Problem requirements ▸
Would you set down the complete data below, exactly as shown?

Data below ▸
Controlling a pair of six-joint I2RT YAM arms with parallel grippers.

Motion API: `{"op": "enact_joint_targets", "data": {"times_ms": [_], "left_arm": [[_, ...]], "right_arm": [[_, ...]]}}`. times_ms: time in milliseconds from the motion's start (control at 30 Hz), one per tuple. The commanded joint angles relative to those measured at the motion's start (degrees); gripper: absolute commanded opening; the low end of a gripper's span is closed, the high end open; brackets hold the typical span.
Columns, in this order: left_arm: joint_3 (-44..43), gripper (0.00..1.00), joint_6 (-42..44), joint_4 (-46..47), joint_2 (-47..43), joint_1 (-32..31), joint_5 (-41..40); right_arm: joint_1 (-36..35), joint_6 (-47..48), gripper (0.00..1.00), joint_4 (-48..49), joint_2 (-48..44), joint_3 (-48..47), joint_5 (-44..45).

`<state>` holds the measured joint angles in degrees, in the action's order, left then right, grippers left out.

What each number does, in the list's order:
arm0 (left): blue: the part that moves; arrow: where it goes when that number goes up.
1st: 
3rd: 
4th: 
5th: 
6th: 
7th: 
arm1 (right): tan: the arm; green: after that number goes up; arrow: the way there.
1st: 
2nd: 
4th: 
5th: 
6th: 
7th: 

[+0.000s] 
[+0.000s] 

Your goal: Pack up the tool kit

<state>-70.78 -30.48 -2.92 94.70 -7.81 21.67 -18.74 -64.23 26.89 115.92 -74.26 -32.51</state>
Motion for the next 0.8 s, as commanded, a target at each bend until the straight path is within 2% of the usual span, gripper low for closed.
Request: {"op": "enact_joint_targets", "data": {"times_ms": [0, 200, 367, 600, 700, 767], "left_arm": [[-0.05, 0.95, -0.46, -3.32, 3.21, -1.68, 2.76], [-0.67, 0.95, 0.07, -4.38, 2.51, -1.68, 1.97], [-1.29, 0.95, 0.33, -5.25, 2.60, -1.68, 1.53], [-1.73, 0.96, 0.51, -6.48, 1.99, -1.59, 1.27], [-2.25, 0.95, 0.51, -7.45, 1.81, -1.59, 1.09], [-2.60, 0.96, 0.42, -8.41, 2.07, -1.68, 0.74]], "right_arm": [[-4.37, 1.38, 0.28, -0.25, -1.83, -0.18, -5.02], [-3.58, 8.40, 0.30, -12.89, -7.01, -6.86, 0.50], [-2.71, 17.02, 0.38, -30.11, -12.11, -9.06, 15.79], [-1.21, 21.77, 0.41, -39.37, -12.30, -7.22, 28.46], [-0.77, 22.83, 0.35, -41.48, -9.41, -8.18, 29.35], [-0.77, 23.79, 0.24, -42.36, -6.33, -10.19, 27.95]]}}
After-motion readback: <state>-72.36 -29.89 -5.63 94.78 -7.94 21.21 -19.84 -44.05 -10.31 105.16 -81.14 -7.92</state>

Solved problem ▸
Controlling a pair of six-joint I2RT YAM arms with parallel grippers.

Motion API: `{"op": "enact_joint_targets", "data": {"times_ms": [_], "left_arm": [[_, ...]], "right_arm": [[_, ...]]}}`. times_ms: time in milliseconds from the motion's start (control at 30 Hz), one per tuple. The commanded joint angles relative to those measured at the motion's start (degrees); gripper: absolute commanded opening; the low end of a gripper's span is closed, the high end open; brackets hold the typical span.
Columns, in this order: left_arm: joint_3 (-44..43), gripper (0.00..1.00), joint_6 (-42..44), joint_4 (-46..47), joint_2 (-47..43), joint_1 (-32..31), joint_5 (-41..40); right_arm: joint_1 (-36..35), joint_6 (-47..48), gripper (0.00..1.00), joint_4 (-48..49), joint_2 (-48..44), joint_3 (-48..47), joint_5 (-44..45).

`<state>` holds the measured joint angles in degrees, in the action's order, left then right, grippers left out.

What each number does, in the list's order:
arm0 (left): blue: the part that moves; arrow: where it goes when that number goes up.
1st: 
3rd: 
4th: 
5th: 
6th: 
7th: 
arm1 (right): tan: the arm; green: after that number goes up; arrow: the way there.
1st: 
2nd: 
4th: 
5th: 
6th: 
7th: 

[+0.000s] 
[+0.000s] 

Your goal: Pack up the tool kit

<state>-70.78 -30.48 -2.92 94.70 -7.81 21.67 -18.74 -64.23 26.89 115.92 -74.26 -32.51</state>
Motion for the next 0.8 s, as commanded, a target at each bend until the straight path is within 2% of the usual span, gripper low for closed.
Request: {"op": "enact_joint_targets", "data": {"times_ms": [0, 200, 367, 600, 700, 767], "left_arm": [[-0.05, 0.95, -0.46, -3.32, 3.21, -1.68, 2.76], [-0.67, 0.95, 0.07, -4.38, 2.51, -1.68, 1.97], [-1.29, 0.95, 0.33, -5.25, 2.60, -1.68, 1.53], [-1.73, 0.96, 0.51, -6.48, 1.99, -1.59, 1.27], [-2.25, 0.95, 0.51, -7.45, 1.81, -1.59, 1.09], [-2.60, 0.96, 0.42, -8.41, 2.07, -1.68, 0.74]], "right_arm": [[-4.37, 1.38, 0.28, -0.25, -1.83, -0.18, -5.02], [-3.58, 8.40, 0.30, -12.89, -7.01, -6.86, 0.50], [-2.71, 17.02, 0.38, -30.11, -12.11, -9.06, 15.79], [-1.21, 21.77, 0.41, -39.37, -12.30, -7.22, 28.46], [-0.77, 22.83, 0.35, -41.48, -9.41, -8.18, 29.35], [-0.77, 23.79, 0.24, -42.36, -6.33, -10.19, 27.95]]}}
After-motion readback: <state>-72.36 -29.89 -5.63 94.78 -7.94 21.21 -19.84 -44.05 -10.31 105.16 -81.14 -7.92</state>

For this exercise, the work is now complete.